Temple of the Gods - Andy McDermott [56]
He spied another black bag on the luggage rack. The fact that nobody was sitting in the seats immediately beneath it made it a likely prospect. None of the passengers nearby paid him any attention as he took it from the rack, more concerned with questioning the guard about the delay. He unzipped the holdall. Inside was a polycarbonate case. He opened it – and smiled.
Three crude statuettes of purple stone gazed dumbly back at him. Why they were important, he didn’t know, or care. His superiors wanted them, and that was all that mattered. He closed the case, refastened the bag, then squeezed back down the aisle.
The door to the boarding compartment slid open and he went through. Those to the connecting passage were push-button operated rather than fully automatic, so he tapped the control and waited for them to hiss apart—
An arm locked round his throat from behind, pinning him in a brutal chokehold as a clenched fist pounded paralysingly into his kidneys. A voice growled in his ear: ‘I think that’s my bag.’
The fist rose to his head, opened, clamped round his face—
There was a horrible crackling snap as Eddie twisted hard and broke the man’s neck. He let the limp body drop, ignoring the helpless choking gurgles from the agent’s crushed windpipe as he took the SD9 from inside his jacket, then collected the bag before moving at speed into the next carriage.
He headed for the first-class coaches. The body would soon be discovered, so he had to get off the train as quickly as possible. But he also had to find Scarber.
One way or another, she was going to give him answers.

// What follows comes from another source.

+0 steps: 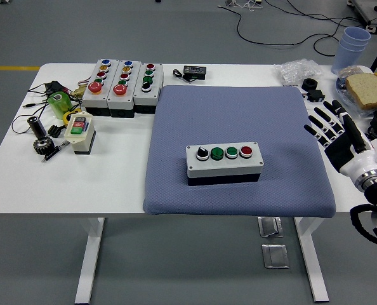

He reached car number ten, immediately noticing a breeze as the sliding door opened. A window had been smashed. Scarber’s escape route. He hurried to it, gun at the ready. The train was on a long viaduct over a bowl of farmland. The lights of towns shimmered in the distance ahead and behind, but he was searching for something nearer . . .
Movement on the tracks, a scurrying figure picked out by the glow from inside the train. Scarber. Eddie jumped down and ran after her. She was crossing the other line, heading for the broad concrete maintenance path along the viaduct’s edge.
He followed, closing quickly. He would catch up well before the end of the bridge, leaving her with nowhere to run.
Which meant she would fight. The former agent wouldn’t give up easily.
He passed the shinkansen’s streamlined nose, now only a hundred metres behind her. Tough and resourceful Scarber might be, but she was a decade older than Eddie, and a chain-smoker to boot. Fifty metres. With the rumble of the train’s motors fading behind her, she would soon hear him . . .
Forty metres – and Scarber looked back.
Eddie dropped the bag, taking careful aim as the woman spun and raised her gun. He couldn’t risk killing her, not yet.
Scarber had no such restraints. She fired three rapid shots. Bullets cracked against the concrete, closer to him each time—
Eddie pulled the trigger. One shot, but it was all he needed. Scarber shrieked and staggered, dropping her gun and clapping her left hand to her right shoulder.
Keeping the SD9 fixed on her, he ran the rest of the way. ‘You fucking little shit!’ Scarber hissed.
He kicked her gun away. ‘You’ll live – if you tell me who you’re working for. Otherwise I’ll shoot you right here.’
Her voice became tremulous. ‘You’d shoot a defenceless woman?’
Eddie almost laughed. ‘Defenceless? You just tried to fucking kill me!’
The tremor disappeared. ‘No, I didn’t think you’d buy that.’ She screwed up her face in pain, looking down at her injured arm. ‘All right. But do I have your word that you’ll let me go if I tell you?’
‘Yeah. I just want to know who wants me and Nina dead.’ Behind her, a new light appeared in the far distance – another bullet train, coming the other way. The service path was wide enough for them to keep safely clear, though he expected it would be horribly loud. ‘Think we should move back a bit first, mind.’ He retreated a couple of steps.